*REQUIREMENT*.
In the entries below, find the line with "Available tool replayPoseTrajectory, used" and print exactly every line from there up to and including the line with "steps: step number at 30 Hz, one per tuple", with no other lines.

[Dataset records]
⟨

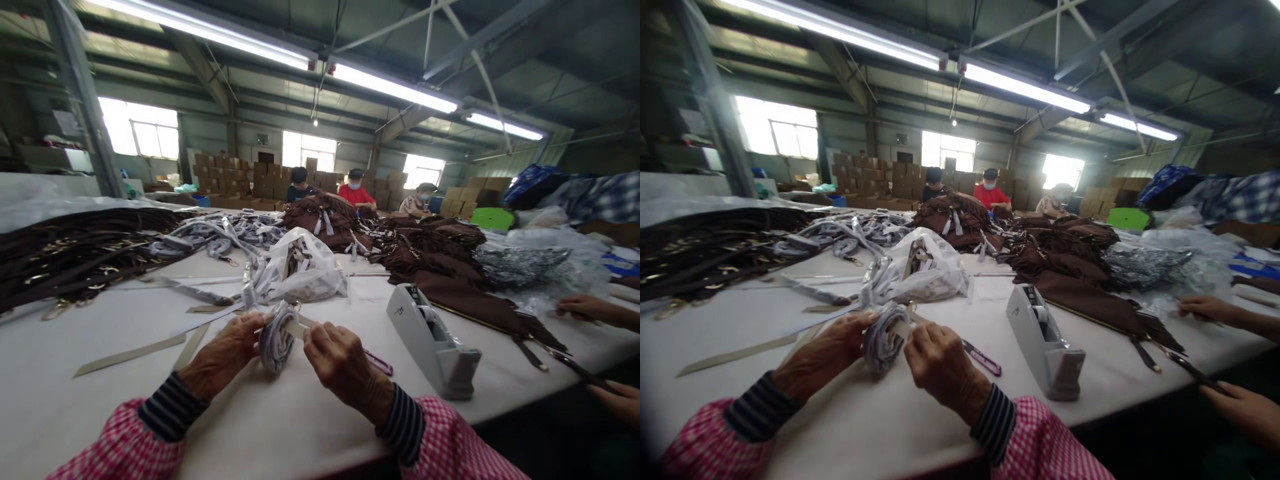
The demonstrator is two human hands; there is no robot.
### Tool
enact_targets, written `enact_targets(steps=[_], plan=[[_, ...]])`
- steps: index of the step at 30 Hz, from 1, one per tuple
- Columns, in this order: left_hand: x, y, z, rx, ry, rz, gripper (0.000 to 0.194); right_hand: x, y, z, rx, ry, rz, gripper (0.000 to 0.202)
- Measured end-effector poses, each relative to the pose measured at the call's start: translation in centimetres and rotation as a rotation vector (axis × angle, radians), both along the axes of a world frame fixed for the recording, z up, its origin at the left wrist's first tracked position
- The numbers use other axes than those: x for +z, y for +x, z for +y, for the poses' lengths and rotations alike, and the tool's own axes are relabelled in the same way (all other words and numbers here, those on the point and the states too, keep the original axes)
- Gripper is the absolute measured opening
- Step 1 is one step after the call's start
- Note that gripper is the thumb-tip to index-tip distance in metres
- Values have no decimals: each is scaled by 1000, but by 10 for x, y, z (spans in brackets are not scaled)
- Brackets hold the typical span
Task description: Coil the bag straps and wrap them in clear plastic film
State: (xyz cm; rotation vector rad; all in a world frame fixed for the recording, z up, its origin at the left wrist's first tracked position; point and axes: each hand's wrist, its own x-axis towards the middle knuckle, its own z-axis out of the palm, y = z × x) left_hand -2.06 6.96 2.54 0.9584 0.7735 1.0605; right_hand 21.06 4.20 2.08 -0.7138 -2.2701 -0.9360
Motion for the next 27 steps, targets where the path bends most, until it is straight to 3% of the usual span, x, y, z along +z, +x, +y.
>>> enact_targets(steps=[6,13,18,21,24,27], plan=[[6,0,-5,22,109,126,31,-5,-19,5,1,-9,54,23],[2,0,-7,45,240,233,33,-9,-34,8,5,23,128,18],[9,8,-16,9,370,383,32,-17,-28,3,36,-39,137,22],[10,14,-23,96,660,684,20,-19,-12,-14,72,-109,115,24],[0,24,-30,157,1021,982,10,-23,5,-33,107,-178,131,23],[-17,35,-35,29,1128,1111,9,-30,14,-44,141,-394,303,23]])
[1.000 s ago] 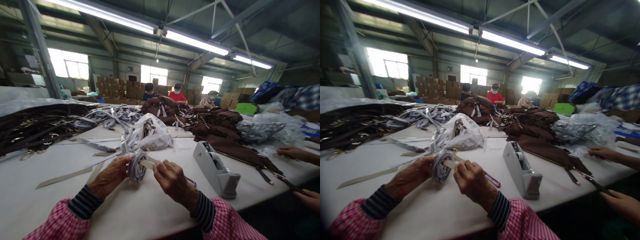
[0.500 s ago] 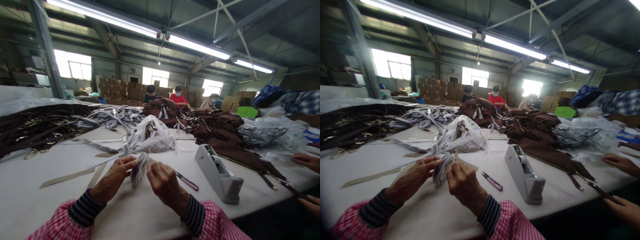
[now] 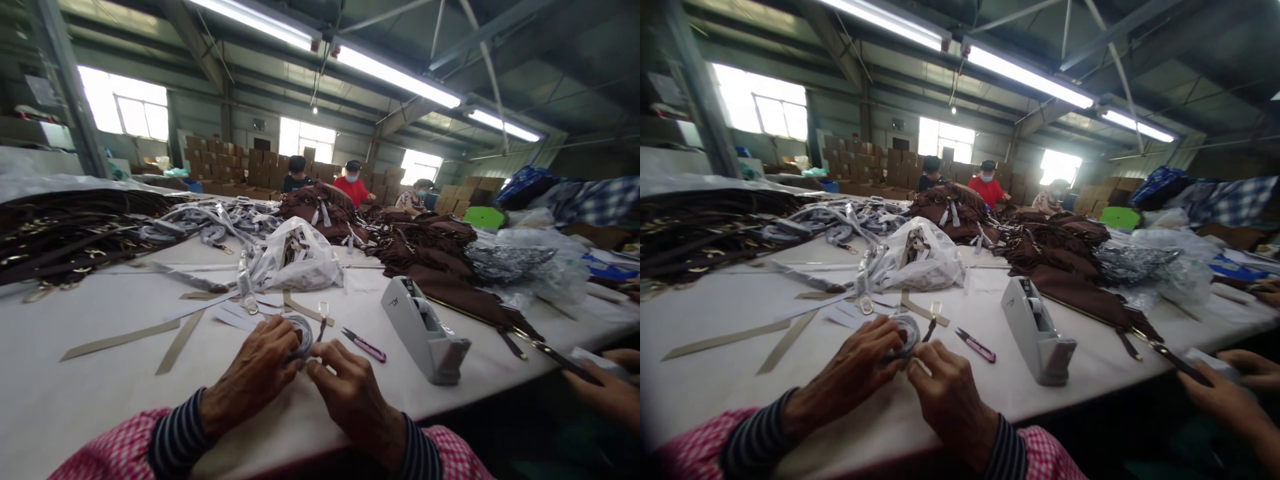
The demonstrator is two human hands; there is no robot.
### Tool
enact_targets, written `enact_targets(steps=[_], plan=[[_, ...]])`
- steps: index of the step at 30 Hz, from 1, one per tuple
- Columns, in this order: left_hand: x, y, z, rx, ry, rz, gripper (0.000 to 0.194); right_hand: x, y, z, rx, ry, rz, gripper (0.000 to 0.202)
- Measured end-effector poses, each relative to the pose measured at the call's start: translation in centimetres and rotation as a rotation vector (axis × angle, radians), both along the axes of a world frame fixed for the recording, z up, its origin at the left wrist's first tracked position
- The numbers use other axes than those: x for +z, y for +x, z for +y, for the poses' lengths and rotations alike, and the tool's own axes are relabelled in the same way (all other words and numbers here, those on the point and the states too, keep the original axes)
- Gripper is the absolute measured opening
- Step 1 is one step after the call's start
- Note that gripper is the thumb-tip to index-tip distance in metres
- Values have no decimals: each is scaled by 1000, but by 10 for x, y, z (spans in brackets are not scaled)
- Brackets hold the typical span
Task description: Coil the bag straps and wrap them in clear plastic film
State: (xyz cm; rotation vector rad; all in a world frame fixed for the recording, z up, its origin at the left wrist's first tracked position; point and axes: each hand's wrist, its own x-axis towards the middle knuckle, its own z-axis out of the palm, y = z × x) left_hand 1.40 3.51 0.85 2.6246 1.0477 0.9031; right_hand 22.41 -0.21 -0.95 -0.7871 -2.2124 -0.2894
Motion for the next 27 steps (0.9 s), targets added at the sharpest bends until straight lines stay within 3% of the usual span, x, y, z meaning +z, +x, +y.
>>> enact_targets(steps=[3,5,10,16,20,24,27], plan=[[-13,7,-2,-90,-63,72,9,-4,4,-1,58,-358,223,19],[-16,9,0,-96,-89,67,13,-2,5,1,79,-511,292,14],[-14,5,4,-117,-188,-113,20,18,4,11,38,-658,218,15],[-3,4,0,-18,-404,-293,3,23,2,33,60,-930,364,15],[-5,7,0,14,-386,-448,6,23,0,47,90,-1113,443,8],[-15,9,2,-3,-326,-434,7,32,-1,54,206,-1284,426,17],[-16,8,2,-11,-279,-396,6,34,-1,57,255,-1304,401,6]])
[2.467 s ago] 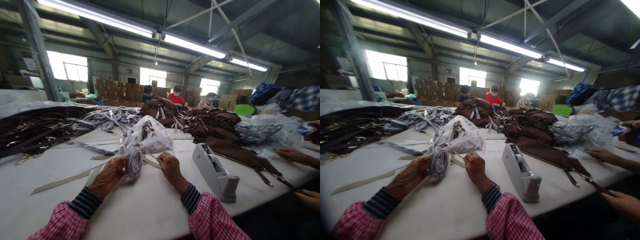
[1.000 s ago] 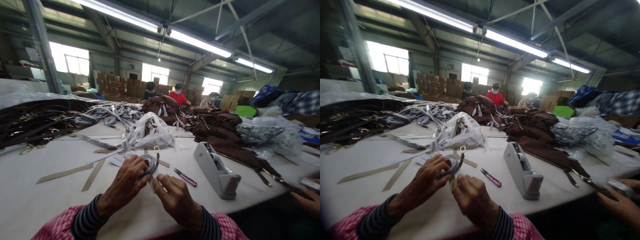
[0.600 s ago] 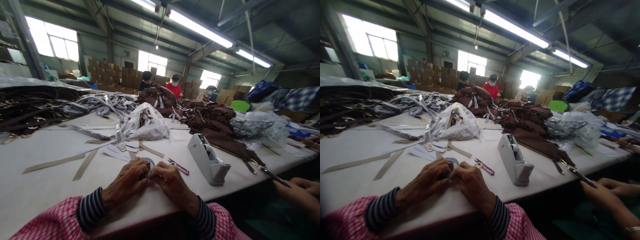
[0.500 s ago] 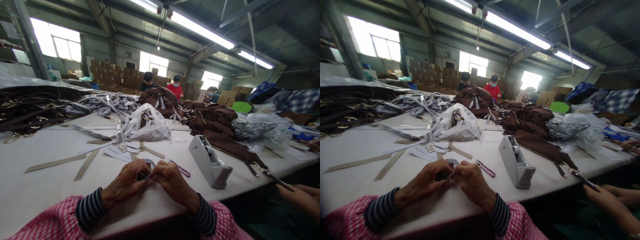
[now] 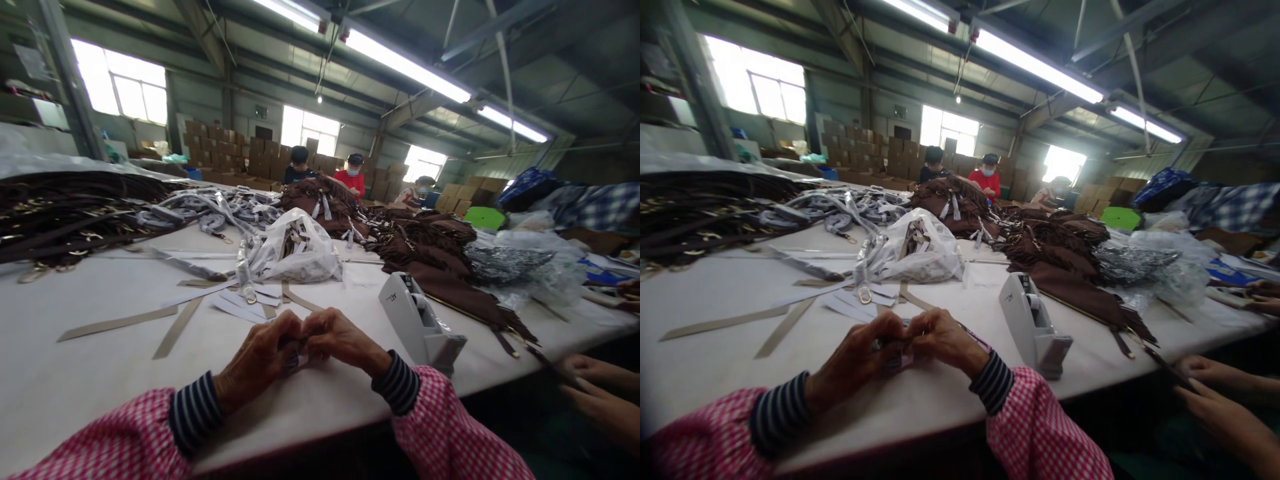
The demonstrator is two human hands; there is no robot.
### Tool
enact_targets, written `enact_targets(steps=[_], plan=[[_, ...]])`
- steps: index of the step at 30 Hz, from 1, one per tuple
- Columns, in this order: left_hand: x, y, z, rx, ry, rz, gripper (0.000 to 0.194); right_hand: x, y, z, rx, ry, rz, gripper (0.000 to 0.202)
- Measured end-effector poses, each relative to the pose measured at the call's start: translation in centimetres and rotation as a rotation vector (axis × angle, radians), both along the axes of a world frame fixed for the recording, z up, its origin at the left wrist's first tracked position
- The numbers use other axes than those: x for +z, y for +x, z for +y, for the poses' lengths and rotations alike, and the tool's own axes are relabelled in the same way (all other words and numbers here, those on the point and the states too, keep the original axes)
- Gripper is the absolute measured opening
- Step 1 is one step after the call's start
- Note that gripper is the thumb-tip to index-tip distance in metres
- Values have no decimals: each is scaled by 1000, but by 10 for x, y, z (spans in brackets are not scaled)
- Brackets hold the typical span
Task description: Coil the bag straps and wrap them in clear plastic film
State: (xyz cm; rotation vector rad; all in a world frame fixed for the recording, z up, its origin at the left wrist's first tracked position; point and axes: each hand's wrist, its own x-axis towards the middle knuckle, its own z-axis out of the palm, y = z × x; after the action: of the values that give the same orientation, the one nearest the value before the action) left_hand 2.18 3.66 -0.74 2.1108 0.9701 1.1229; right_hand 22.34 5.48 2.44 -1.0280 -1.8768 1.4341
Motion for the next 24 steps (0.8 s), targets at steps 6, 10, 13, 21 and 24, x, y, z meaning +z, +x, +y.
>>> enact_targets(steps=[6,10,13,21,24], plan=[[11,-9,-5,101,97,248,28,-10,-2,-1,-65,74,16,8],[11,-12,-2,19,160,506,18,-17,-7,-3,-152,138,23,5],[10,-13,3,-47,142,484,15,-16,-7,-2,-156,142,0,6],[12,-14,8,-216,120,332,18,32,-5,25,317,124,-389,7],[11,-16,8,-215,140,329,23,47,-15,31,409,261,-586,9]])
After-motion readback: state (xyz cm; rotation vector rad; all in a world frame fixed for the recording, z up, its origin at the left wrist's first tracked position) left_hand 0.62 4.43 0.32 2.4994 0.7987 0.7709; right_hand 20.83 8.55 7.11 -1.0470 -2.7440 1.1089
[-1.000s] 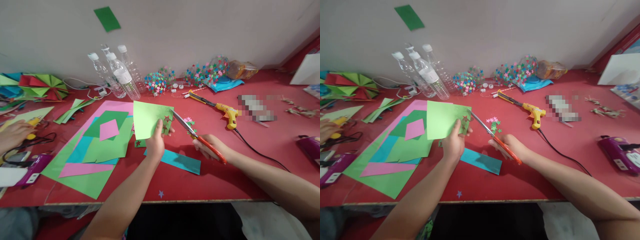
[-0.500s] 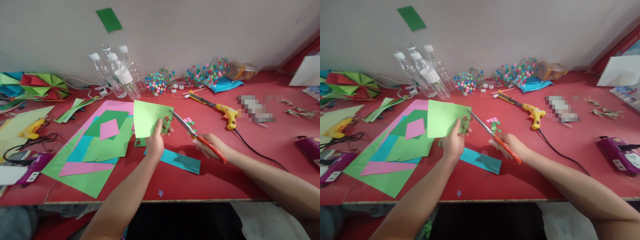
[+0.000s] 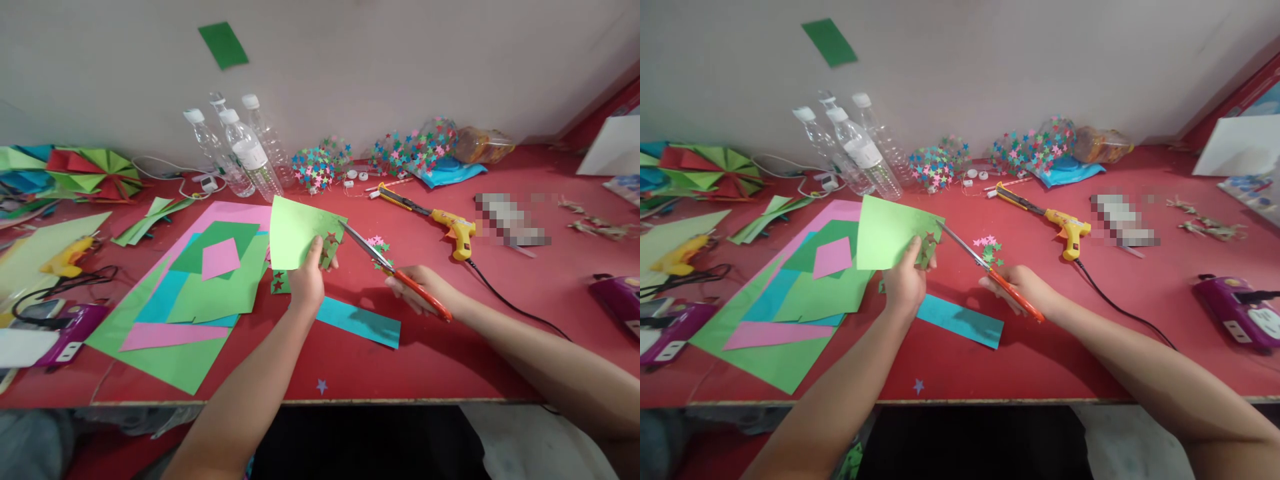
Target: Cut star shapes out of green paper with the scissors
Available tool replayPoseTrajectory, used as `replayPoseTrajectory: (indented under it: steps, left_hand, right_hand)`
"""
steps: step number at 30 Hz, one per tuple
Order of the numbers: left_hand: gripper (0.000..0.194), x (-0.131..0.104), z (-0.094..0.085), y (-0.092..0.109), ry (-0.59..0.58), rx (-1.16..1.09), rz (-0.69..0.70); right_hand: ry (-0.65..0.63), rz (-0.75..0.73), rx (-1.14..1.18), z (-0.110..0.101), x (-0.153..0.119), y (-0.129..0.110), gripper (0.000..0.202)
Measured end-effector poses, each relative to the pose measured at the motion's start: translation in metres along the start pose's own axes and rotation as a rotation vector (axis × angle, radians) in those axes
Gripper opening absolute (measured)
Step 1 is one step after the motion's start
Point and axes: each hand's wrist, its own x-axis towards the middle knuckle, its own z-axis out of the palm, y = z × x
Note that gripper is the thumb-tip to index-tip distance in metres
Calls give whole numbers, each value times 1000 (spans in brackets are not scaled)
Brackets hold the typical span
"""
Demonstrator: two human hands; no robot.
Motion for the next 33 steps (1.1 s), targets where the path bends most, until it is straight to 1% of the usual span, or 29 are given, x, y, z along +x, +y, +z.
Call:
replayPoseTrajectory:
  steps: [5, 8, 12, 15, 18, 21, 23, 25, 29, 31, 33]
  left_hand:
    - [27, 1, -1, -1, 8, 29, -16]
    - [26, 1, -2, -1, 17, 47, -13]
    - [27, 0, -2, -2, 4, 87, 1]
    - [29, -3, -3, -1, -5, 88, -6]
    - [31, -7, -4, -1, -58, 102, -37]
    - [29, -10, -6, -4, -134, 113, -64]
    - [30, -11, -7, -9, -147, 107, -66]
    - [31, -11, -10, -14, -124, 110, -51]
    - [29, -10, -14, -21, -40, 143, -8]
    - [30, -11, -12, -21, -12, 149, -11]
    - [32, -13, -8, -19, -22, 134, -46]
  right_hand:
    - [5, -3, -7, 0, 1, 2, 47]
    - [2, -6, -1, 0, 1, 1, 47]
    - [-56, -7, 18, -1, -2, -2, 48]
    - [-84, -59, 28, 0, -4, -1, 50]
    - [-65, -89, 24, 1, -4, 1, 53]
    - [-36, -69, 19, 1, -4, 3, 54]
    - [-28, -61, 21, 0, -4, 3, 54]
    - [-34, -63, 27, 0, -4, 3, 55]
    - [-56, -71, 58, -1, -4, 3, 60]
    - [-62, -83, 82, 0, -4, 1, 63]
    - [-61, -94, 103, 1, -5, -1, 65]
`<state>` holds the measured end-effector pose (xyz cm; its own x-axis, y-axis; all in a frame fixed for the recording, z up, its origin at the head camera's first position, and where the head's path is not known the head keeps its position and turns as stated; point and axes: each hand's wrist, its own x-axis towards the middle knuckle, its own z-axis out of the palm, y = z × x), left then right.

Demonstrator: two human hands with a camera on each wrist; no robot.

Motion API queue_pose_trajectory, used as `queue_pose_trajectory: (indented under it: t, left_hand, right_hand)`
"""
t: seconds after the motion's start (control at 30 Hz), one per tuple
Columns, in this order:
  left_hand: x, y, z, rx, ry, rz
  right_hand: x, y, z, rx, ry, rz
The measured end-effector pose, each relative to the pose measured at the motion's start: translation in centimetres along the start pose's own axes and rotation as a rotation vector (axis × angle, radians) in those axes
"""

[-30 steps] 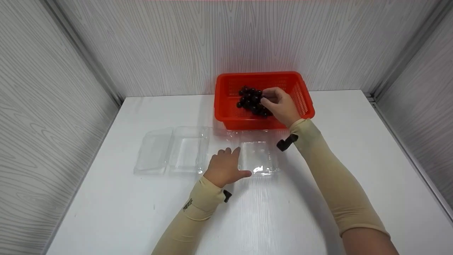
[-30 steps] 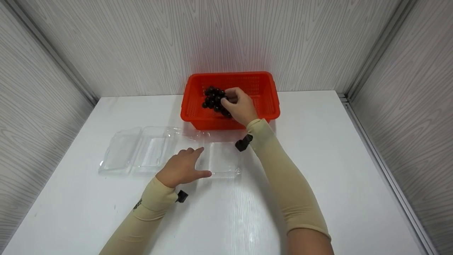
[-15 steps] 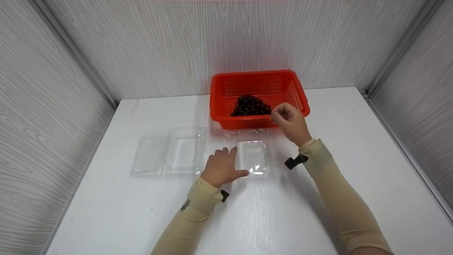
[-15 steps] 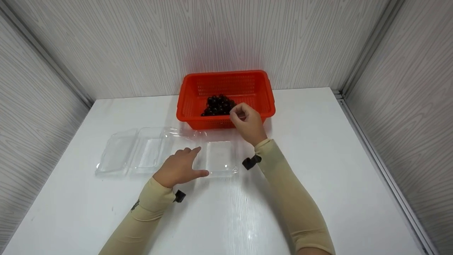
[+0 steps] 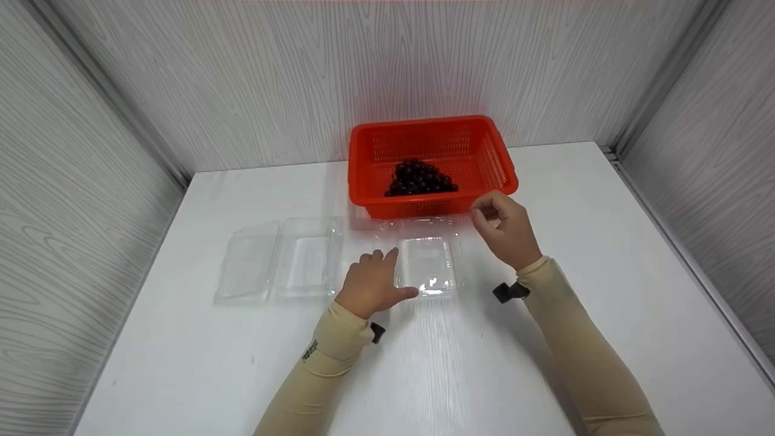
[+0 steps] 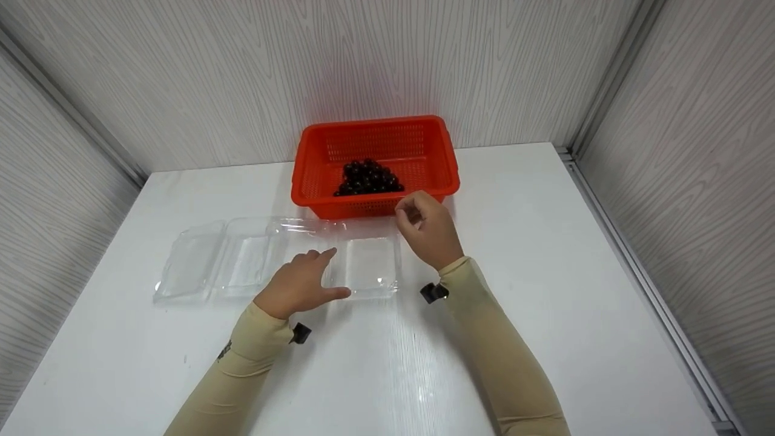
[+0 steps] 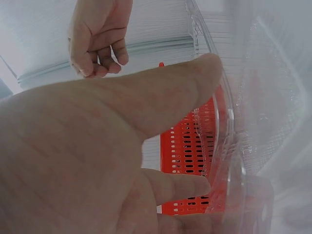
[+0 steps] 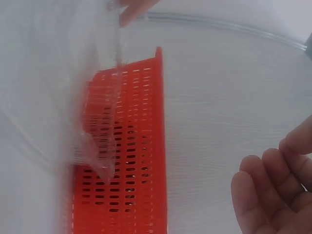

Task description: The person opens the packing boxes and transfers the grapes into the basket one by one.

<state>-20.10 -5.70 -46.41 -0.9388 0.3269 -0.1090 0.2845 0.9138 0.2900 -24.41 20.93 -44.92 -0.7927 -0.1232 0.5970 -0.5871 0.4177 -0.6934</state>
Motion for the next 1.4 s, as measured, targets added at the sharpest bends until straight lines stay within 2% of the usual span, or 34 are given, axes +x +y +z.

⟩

*EXERCISE ANSWER*.
Available tool replayPoseTrajectory, used as `replayPoseTrajectory: (indented under it: steps, left_hand, right_hand)`
"""
steps: step number at 30 Hz, one per tuple

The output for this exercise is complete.